• Data extracts:

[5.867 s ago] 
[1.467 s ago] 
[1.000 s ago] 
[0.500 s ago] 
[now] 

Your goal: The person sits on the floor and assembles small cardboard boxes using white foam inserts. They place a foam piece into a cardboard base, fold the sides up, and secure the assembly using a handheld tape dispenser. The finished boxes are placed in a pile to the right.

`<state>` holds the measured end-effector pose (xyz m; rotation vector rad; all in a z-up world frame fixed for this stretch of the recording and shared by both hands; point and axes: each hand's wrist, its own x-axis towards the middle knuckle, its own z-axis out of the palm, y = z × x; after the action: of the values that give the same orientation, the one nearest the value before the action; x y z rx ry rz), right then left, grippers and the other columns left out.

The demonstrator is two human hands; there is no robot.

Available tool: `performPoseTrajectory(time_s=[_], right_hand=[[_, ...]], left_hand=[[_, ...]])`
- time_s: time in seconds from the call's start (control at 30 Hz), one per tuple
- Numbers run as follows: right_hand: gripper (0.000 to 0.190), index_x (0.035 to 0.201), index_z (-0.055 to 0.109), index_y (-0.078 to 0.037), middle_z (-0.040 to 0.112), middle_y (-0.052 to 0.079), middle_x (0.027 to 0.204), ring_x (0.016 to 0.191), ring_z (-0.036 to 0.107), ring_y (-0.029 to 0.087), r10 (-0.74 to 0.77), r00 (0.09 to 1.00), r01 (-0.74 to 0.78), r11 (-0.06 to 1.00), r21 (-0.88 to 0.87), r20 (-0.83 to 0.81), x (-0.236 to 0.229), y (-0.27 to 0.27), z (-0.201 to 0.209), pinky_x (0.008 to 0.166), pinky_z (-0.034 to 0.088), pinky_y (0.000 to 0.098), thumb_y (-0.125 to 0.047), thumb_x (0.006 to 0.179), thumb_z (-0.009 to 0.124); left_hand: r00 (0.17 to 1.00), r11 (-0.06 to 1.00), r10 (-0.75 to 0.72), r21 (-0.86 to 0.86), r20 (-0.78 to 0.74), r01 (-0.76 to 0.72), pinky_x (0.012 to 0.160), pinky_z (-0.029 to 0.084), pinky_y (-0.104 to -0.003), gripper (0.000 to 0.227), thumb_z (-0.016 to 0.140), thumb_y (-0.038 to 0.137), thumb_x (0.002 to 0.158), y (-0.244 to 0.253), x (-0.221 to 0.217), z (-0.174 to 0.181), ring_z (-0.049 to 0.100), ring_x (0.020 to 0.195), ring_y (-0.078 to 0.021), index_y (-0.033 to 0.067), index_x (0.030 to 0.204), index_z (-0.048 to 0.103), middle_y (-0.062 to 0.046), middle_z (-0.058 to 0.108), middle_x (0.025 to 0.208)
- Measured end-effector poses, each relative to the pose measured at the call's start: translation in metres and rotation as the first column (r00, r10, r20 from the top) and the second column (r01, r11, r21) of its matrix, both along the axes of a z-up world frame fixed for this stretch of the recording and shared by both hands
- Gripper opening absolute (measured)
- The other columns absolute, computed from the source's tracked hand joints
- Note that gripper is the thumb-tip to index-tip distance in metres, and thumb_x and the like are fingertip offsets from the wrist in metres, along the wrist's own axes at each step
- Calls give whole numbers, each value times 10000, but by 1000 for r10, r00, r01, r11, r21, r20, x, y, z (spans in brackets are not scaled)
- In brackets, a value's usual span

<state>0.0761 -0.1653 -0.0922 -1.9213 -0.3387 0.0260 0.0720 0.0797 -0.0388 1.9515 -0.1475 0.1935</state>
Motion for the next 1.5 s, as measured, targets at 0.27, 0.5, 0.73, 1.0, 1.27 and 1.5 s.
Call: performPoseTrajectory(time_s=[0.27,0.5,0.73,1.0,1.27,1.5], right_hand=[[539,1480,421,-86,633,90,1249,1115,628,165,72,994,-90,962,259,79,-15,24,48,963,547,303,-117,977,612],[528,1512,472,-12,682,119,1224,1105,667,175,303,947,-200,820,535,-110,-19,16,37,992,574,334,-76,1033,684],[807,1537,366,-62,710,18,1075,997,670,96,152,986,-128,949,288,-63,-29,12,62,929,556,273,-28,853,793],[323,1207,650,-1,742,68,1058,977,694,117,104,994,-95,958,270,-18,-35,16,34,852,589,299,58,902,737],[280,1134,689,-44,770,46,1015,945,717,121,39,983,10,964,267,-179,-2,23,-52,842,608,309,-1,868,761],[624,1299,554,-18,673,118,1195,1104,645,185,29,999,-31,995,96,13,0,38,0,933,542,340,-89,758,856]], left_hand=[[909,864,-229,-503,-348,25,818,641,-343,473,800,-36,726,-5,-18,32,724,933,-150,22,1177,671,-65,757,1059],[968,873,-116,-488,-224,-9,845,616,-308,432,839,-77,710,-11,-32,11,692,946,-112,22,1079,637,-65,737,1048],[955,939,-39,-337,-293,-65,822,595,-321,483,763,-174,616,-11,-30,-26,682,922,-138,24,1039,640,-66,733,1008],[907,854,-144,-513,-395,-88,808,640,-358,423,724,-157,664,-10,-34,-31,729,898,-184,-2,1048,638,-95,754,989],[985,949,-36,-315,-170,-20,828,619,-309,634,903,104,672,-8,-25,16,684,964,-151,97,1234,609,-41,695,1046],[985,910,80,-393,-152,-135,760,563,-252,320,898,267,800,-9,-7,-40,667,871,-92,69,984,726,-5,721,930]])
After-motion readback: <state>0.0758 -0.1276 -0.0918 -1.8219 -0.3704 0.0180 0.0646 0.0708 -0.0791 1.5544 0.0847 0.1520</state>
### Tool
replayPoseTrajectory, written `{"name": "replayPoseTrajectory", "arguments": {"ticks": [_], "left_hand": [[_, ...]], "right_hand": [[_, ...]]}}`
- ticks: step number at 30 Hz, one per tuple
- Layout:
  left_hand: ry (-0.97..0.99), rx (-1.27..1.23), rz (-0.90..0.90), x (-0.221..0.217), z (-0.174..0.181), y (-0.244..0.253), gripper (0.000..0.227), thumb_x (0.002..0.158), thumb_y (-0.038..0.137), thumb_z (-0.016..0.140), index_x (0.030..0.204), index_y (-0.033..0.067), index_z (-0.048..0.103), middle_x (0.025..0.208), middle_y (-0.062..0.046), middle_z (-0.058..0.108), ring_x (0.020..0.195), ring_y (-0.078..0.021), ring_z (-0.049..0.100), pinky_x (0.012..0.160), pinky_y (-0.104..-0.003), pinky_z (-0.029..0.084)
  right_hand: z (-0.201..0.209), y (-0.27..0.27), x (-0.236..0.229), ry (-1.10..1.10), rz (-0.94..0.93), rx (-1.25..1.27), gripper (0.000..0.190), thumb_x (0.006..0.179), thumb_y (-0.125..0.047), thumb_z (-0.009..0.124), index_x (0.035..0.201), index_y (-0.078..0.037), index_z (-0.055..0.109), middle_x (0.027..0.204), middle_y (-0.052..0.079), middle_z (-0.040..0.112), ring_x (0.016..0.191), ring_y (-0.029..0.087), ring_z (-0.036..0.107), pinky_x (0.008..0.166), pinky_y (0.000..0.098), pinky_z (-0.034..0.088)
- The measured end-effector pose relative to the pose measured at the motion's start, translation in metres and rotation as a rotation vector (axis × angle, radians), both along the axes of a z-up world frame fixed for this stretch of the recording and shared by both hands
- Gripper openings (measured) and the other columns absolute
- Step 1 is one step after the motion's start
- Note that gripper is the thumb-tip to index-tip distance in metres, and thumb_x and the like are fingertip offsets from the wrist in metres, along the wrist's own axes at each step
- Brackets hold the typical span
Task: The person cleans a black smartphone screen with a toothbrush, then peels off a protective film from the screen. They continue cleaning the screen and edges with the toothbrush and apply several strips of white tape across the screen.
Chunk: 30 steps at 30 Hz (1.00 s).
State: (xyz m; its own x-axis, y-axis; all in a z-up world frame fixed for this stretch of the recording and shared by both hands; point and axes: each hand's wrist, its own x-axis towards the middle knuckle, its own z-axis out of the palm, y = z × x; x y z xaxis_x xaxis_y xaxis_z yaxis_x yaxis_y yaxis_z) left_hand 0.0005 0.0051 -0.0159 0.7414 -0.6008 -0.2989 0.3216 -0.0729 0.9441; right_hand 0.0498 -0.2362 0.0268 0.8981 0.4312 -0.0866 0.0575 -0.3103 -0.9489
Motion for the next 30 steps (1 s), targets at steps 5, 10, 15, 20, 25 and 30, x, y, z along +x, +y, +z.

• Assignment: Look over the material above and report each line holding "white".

• Result:
Your goal: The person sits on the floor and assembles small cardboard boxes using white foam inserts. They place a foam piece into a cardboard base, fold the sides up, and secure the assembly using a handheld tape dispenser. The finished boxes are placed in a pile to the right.
Task: The person cleans a black smartphone screen with a toothbrush, then peels off a protective film from the screen. They continue cleaning the screen and edges with the toothbrush and apply several strips of white tape across the screen.

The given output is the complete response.